Problem to work on: Of the material below, only the lines from the line containing "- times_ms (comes" down to the line containing "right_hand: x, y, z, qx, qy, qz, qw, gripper" belong in the answer, written out exactly.

══════════

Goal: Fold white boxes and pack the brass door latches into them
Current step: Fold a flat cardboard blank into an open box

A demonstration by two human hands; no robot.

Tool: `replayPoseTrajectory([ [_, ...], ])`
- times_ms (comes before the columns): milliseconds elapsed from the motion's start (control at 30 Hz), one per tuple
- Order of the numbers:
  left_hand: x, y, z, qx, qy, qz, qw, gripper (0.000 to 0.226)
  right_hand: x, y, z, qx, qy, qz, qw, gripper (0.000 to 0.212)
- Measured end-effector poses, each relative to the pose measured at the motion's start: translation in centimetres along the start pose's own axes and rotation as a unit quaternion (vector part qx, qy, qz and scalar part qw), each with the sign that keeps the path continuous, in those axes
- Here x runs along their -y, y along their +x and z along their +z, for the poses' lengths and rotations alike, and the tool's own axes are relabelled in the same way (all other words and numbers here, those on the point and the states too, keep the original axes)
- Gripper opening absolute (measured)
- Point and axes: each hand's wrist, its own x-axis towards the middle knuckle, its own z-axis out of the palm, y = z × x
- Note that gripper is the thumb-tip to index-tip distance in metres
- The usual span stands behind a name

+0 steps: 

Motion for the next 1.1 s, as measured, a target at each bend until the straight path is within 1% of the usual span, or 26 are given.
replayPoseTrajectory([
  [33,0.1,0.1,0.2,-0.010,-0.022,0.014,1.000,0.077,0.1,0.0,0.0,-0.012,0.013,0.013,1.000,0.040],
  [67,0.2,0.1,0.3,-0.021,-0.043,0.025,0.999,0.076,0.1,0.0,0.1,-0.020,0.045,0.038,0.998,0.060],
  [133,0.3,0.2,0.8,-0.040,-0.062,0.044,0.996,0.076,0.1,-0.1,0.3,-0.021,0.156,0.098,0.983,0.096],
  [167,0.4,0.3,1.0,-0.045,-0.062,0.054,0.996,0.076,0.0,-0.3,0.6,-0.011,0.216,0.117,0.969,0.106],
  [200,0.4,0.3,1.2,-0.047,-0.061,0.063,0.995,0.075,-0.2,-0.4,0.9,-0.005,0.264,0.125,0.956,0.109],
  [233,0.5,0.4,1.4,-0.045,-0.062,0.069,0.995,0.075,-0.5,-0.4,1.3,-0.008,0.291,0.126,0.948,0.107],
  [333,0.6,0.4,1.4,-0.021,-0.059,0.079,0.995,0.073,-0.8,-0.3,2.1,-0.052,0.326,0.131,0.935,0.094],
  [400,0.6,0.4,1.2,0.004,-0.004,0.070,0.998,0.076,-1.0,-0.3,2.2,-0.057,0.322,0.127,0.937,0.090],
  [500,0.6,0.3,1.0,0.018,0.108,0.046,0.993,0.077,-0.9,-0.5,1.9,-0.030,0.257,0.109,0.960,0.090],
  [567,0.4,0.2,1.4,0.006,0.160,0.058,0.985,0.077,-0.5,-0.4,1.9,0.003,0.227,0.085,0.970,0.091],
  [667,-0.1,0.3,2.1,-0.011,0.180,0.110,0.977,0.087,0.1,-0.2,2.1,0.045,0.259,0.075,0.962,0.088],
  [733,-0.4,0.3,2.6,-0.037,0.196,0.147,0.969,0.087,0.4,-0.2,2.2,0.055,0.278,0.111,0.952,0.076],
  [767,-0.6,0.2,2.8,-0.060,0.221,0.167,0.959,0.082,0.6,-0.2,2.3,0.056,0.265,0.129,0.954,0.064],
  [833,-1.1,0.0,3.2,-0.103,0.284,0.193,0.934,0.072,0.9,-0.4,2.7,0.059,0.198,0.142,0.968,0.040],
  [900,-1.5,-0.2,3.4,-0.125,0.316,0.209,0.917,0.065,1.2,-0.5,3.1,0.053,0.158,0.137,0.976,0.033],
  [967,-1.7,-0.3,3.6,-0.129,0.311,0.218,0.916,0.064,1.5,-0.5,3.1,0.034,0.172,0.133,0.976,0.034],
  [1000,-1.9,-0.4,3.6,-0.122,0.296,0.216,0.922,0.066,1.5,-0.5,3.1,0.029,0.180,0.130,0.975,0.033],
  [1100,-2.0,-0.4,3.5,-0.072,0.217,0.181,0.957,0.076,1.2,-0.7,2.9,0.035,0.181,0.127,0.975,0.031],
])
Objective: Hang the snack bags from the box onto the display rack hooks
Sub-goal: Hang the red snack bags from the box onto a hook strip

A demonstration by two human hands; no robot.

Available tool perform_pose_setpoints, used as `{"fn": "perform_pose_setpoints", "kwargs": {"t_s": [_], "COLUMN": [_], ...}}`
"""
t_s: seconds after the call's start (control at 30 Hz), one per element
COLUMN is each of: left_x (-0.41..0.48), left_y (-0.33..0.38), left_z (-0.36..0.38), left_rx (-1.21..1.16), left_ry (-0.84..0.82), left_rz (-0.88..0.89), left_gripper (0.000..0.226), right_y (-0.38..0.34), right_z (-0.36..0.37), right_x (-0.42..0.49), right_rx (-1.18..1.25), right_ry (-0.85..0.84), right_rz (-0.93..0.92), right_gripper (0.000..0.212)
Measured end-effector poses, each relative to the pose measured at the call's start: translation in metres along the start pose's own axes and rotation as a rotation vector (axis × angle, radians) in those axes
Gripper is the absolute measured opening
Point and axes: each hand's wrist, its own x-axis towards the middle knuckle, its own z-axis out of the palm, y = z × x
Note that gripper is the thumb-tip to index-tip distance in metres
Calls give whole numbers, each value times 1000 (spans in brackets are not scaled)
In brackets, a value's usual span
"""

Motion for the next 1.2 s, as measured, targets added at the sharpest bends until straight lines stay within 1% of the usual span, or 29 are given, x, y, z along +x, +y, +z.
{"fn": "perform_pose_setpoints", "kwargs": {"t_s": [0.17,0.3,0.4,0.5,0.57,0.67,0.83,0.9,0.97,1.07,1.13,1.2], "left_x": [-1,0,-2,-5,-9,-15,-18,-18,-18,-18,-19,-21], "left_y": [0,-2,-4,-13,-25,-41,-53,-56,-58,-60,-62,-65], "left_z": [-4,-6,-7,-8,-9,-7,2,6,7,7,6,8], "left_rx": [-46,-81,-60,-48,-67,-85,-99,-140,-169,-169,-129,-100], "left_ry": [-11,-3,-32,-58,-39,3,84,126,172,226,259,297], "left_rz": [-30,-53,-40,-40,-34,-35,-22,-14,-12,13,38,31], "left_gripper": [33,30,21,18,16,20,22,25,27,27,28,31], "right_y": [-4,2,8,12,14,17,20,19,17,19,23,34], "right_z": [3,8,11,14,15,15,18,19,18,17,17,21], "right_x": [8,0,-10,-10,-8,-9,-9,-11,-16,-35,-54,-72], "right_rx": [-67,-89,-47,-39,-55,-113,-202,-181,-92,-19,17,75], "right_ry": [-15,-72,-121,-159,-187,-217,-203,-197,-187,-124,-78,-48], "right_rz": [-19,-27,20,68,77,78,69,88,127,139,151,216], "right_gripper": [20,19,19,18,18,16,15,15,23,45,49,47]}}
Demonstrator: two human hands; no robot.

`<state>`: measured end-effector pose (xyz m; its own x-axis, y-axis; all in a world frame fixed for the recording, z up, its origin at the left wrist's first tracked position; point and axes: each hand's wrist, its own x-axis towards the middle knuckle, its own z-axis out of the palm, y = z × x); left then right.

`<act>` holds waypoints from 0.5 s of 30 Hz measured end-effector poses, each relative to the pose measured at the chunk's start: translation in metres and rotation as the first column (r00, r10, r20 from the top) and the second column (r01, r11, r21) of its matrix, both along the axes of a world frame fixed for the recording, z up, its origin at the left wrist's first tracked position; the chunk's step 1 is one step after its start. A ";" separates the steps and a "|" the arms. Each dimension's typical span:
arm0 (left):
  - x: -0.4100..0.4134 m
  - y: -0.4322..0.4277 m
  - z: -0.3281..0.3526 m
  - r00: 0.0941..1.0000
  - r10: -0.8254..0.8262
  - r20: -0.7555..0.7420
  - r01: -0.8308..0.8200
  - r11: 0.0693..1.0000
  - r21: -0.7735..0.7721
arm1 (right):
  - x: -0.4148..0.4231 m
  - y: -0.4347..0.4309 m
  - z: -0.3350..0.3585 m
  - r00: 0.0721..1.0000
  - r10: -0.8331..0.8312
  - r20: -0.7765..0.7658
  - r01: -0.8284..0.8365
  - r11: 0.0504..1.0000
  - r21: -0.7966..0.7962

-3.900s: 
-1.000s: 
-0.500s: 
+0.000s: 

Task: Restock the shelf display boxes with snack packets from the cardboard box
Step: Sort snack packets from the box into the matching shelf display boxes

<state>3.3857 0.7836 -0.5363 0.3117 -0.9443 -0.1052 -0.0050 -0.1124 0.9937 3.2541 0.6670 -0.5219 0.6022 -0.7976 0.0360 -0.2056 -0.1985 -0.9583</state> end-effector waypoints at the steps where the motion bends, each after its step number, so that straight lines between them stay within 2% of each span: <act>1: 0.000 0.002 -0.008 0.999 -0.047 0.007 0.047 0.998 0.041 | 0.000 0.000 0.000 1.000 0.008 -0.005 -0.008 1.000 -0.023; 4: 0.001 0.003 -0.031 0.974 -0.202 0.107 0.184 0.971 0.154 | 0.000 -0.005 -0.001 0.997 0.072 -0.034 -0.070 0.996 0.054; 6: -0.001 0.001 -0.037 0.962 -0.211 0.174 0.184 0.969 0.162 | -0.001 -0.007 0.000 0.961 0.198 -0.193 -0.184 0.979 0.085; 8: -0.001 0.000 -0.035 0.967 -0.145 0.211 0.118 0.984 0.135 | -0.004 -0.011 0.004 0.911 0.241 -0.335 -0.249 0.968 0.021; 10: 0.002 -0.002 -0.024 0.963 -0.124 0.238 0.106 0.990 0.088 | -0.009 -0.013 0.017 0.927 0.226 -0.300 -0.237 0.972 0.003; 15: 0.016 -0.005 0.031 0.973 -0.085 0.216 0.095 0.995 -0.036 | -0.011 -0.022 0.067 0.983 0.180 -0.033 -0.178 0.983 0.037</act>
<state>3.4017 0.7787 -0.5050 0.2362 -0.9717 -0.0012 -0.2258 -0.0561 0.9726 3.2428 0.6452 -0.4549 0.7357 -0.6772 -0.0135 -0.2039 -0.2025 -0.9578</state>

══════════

Result of the task:
- times_ms (comes before the columns): milliseconds elapsed from the motion's start (control at 30 Hz), one per tuple
- Order of the numbers:
  left_hand: x, y, z, qx, qy, qz, qw, gripper (0.000 to 0.226)
  right_hand: x, y, z, qx, qy, qz, qw, gripper (0.000 to 0.212)

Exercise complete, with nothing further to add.